Drawing on the example of the Lekki Toll Road, he observed that it just did not sit too pretty for the private sector players that had participated in that transaction to be bought out just when the project was just about getting into its blooming season.

Contributing, the Chairman of the occasion and Chair of the Nigerian Economic Summit Group, NESG, Mr Bukar Kyari endorsed the call for creative thinking saying that even if it required the setting up and floating bonds using the format of Infrastructure Investment Trusts, and in the manner of the already existing Real Estate Investment Trusts, REITs, that are presently listed in the capital market, he would be up for it.

In her own submission,the journalist and former Commissioner for Information in Rivers State, Mrs Ibim Seminitari said it was most critical that policy makers go on to walk their own talk when it comes to the making and implementation of plans.
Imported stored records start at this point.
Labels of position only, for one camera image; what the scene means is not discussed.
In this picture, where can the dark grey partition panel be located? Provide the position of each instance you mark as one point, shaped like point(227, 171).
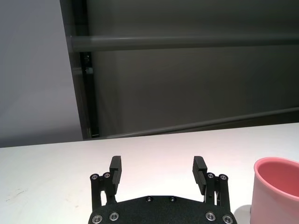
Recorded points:
point(187, 81)

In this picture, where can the dark vertical frame post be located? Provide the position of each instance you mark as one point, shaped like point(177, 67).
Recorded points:
point(79, 93)

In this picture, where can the thick grey horizontal frame bar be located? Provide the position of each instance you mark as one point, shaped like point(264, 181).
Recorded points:
point(163, 43)

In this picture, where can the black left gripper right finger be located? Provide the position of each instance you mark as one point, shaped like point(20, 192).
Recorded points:
point(198, 177)

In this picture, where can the pink plastic cup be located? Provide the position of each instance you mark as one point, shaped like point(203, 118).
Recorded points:
point(271, 196)

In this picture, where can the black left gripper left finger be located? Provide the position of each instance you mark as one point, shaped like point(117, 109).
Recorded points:
point(115, 177)

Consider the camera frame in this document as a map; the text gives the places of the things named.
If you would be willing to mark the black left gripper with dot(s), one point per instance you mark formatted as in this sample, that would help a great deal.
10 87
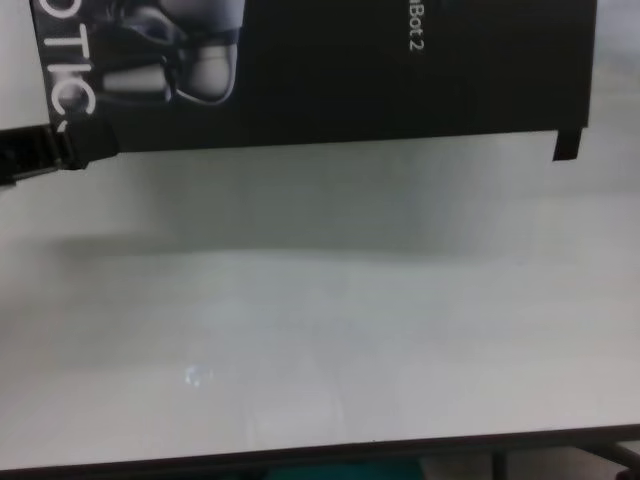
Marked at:
30 152

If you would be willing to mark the black robot print poster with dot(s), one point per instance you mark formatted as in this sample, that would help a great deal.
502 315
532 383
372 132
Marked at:
350 90

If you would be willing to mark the dark metal table leg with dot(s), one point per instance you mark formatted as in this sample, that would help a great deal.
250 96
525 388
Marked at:
500 467

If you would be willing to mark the grey diagonal table bar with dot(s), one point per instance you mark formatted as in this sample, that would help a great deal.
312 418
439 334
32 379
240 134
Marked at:
610 455

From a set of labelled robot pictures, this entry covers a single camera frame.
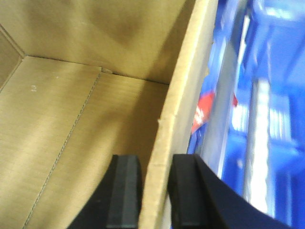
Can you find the red printed snack bag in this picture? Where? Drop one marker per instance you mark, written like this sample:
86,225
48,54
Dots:
203,110

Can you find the brown cardboard carton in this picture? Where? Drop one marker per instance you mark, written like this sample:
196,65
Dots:
83,80

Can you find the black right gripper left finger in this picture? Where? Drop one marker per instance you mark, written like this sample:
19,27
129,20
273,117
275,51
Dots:
116,202

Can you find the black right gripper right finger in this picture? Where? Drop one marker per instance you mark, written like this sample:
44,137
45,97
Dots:
200,200

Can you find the blue bin with red bag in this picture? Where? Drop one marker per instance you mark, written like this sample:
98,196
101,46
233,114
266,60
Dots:
254,140

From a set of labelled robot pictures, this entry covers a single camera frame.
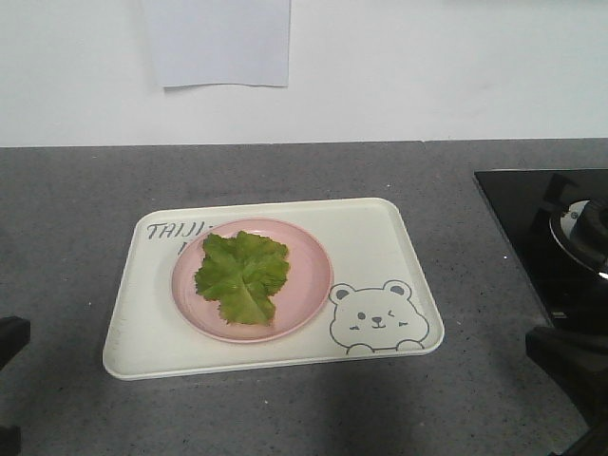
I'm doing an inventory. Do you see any black gas stove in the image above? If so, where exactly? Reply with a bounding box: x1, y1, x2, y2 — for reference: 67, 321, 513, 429
475, 168, 607, 334

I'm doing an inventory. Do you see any white paper sheet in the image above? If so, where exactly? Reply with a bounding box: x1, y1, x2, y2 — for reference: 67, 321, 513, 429
142, 0, 291, 87

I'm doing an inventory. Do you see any cream bear serving tray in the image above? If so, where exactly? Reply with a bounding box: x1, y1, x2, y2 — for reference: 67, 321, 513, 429
103, 198, 445, 380

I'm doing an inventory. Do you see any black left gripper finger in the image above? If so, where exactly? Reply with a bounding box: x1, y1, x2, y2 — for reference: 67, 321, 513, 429
0, 426, 21, 456
0, 316, 31, 370

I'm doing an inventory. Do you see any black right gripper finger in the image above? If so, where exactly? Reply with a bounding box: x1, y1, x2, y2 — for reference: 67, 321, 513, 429
525, 327, 607, 455

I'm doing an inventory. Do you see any green lettuce leaf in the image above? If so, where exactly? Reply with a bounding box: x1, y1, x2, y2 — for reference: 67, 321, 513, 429
194, 231, 290, 326

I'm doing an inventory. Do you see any pink round plate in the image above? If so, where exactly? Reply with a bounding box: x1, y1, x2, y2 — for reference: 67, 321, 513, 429
171, 218, 333, 344
‘Talking about plans, we have had a lot of them. Not many remember that we once used to have the rolling plans. And even more recently we have had the Niger-Delta Masterplan which was done a few years ago. We brought in Germans, everyone and it was done. It was so beautiful. However it looks like when things are too beautiful, we do not bother any more to implement them,’ Semenitari, who was until recently, the Acting Managing Director of the NDDC stated.

She alsoharped on the need for a justice system that will promote and protect investments.